Près de 30 000 délégués, représentant 260 associations et Ong des cinq continents se retrouveront à Bamako, au Mali, du 19 au 23 janvier, pour le Forum social mondial. Au menu : la mondialisation, la dette, la fin des subventions agricoles, l’intégration régionale… L’Afrique, berceau de l’humanité, accouchera-t-elle d’un monde nouveau ?
La société civile africaine se prépare fiévreusement pour le Forum social mondial de Bamako, au Mali, qui débute le jeudi 19 janvier. Dans ses bureaux de Douala, au Cameroun, Gisèle Yitamben met la dernière main à son exposé. La présidente de l’Association pour le soutien et l’appui de la femme entrepreneur parlera du sort des femmes et des enfants dans son pays, de la formation et du petit crédit qui permet de rebondir. « Nous allons à Bamako afin de nous présenter, d’échanger avec d’autres organisations et de nouer d’éventuels partenariats« , explique-t-elle. Africa Prostitution, une autre Ong, dénoncera, elle, le mirage européen et ses dangers pour les jeunes migrants : prostitution, drogue et violence.
Au Burkina, c’est l’entrée en vigueur en 2008 des accords de partenariat économiques entre l’Union européenne et les pays d’Afrique, des Caraïbes et du Pacifique (ACP) qui préoccupe les Ong. Elles souhaitent que les États les renégocient. « Nos pays ne sont pas préparés à y entrer. De plus, nous craignons que nos industries ne deviennent les coursiers des grosses multinationales », s’inquiète Jean-Marie Gyengané, le coordonnateur du Secrétariat permanent des Ong (Spong), un collectif de 78 Ong burkinabé. La suppression des subventions sur le coton et tous les autres produits agricoles, l’intégration régionale « dont on parle tous les jours et qui est contredite par la réalité des faits », le commerce équitable, la bonne gouvernance… feront l’objet de discussions et surtout de propositions. Le Spong défendra ses positions avec des collectifs d’Ong du Niger, du Sénégal, du Mali et de Guinée auxquels se joindra Coordination Sud, une fédération d’Ong françaises.

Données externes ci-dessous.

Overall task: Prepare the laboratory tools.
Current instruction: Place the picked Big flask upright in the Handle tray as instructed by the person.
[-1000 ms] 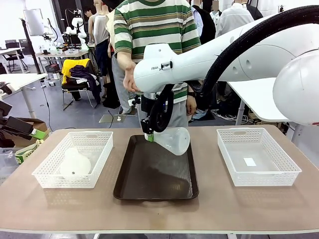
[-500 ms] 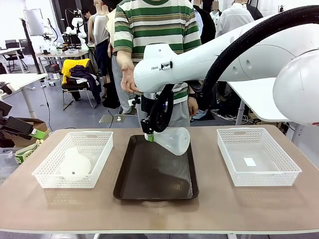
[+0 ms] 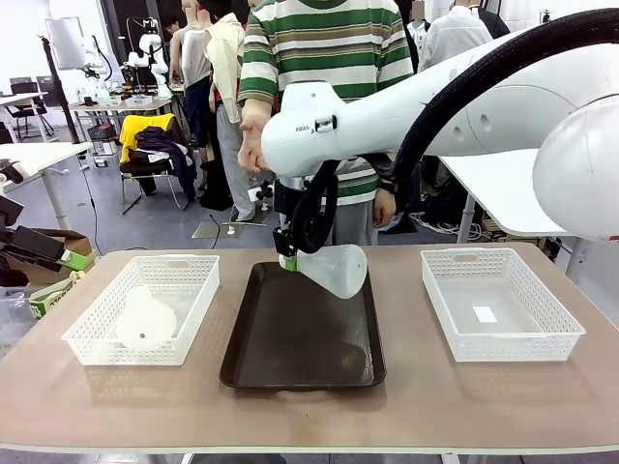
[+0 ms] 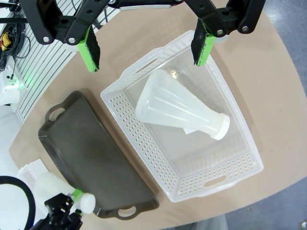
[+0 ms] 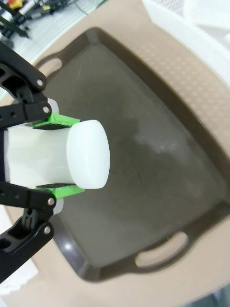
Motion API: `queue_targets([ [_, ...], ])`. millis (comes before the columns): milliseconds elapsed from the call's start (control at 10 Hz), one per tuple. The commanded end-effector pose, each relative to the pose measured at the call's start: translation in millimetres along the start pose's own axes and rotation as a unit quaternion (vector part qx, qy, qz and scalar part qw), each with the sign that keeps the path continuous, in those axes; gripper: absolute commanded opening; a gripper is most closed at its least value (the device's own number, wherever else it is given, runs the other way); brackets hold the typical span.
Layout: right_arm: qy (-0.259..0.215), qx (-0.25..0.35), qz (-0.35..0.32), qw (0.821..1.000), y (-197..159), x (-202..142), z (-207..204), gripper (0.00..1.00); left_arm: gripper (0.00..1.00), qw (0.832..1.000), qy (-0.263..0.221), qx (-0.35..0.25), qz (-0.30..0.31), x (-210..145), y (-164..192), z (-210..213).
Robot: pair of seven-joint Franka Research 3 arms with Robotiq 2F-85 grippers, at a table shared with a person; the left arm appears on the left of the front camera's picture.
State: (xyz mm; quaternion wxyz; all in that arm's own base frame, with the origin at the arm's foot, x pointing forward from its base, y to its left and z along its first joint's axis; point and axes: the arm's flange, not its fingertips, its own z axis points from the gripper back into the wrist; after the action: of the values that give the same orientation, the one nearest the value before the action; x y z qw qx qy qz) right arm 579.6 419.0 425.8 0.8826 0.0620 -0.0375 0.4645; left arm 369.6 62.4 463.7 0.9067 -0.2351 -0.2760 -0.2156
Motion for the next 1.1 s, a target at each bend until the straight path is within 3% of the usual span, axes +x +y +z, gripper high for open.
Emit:
queue_targets([
  [0, -0.075, 0.031, 0.043, 0.996, -4.7, -31.1, 29.4, 0.00, 1.00, 1.000, -0.005, -0.008, -0.009, -3.6, 2.5, -1.0],
  [200, -0.159, 0.087, 0.087, 0.980, -16.5, -45.0, 44.7, 0.00, 1.00, 1.000, -0.005, -0.008, -0.009, -3.6, 2.5, -1.0],
  [400, -0.265, 0.138, 0.139, 0.944, -36.1, -56.0, 32.3, 0.00, 1.00, 1.000, -0.005, -0.008, -0.009, -3.6, 2.5, -1.0],
  [600, -0.378, 0.201, 0.179, 0.886, -49.2, -66.8, 16.3, 0.00, 1.00, 1.000, -0.005, -0.008, -0.009, -3.6, 2.5, -1.0],
  [1000, -0.544, 0.234, 0.310, 0.744, -65.6, -82.7, -7.9, 0.00, 1.00, 1.000, -0.005, -0.008, -0.009, -3.6, 2.5, -1.0],
])
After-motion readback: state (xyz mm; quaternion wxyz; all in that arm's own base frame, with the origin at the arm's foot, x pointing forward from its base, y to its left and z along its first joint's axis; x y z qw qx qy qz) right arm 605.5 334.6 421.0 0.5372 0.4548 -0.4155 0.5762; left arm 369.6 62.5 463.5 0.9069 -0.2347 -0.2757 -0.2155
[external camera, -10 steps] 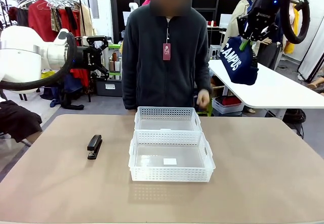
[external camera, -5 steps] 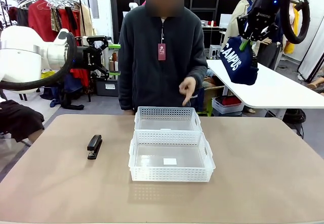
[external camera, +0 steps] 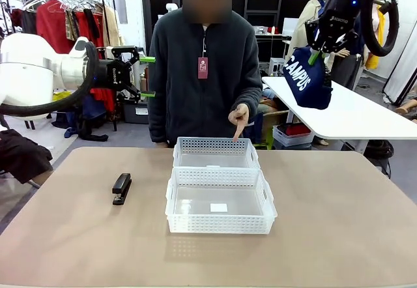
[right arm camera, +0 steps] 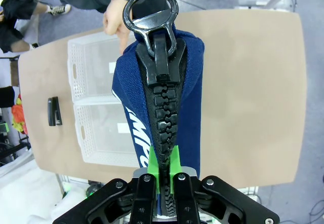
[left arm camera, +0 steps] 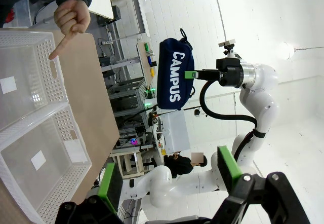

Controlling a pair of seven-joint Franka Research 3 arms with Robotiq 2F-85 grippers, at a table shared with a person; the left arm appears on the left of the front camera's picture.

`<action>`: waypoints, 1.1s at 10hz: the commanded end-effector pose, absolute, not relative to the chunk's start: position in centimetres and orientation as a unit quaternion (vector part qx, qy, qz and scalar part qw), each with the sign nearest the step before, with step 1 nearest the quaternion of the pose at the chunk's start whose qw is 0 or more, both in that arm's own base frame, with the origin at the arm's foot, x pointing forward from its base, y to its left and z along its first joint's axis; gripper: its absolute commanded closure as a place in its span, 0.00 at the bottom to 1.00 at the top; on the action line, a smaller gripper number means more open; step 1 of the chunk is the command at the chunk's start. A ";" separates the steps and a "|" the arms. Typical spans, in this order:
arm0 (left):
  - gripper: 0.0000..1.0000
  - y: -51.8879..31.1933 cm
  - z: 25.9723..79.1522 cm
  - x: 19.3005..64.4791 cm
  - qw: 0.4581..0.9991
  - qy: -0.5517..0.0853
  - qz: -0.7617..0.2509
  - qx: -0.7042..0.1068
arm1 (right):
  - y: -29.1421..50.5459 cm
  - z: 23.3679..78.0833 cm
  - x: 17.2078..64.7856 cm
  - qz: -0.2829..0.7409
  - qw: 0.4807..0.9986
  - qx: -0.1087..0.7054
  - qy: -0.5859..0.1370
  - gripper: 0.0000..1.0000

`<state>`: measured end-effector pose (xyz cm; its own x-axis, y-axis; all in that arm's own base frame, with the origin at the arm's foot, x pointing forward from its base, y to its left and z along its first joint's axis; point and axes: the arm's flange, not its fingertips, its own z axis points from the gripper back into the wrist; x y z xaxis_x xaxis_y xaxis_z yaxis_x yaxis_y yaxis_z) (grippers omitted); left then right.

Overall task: Distribute items into two baskets.
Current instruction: Move the picked Pencil pouch towards the Organizing basket indicated by the person, stopping as directed.

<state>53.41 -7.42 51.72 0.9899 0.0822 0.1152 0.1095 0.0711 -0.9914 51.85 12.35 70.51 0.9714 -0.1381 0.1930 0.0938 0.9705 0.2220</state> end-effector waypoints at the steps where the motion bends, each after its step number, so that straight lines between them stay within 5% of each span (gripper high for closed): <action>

Un arbre à palabres mondial
Ses initiateurs définissent le Forum social mondial comme « un espace de concertation et de dialogue, d’échanges d’informations et d’expériences… mais aussi et surtout de proposition d’alternatives crédibles et viables ». Ils restent convaincus qu' »un autre monde est possible ». Créé en 2001, le Forum Social s’est tenu quatre fois à Porto Alegre, au Brésil, et une fois à Mumbai, en Inde, en 2004.
Les altermondialistes africains qualifient de victoire la tenue pour la première fois en Afrique du Forum social mondial. « Les pays africains sont ceux qui ont le plus de problèmes au monde. C’est pour eux que se bat la société civile mondiale. En venant au Mali, les gens toucheront du doigt nos réalités et verront le combat que mènent nos populations à la base, nos Ong, nos gouvernants pour sortir de la pauvreté », lance Gyengané.
Les participants ne se contenteront pas de réfléchir en vase clos. Ils iront à la rencontre des Maliens dans leur vie de tous les jours. Africable, une télévision satellitaire, retransmettra les débats. La culture occupera une place de choix avec des artistes et des écrivains de renom comme Angélique Kidjo, Wazis Diop, Tiken Jah Facoly et Boubacar Boris Diop, Ken Bougoul.
Changer la face du monde
Pour autant, Bamako changera-t-il la face du monde ? Beaucoup de gens en doutent, pas les activistes. Gyengané rappelle qu’on doit l’effacement partiel de la dette des pays pauvres au lobbying des Ong. Pour les organisations de la société civile, Bamako n’est qu’une étape. Les Ong et associations comptent poursuivre leur combat de retour dans leurs pays en mobilisant leurs militants et les autorités. Ainsi, les Ong sénégalaises (voir site http://fss.m2014.net) organiseront, en mars 2006, à Kaolack, un Forum social local pour restituer à la base ce qui s’est passé au Mali. Le Spong rendra compte aux autorités burkinabé. « Il y a des axes de travail dont la responsabilité relève du gouvernement et pourquoi pas du Parlement ? Donc, il faut travailler avec ces acteurs-là pour atteindre notre but commun : le développement et le bien-être des populations », estime Gyengané.
Cette année, le FSM est décentralisé en trois pays : Mali, Venezuela et Pakistan. En 2007, ce sera au tour de Nairobi, au Kenya, d’accueillir le prochain Forum social mondial unifié, occasion de faire le bilan de toutes ces initiatives pour un autre monde.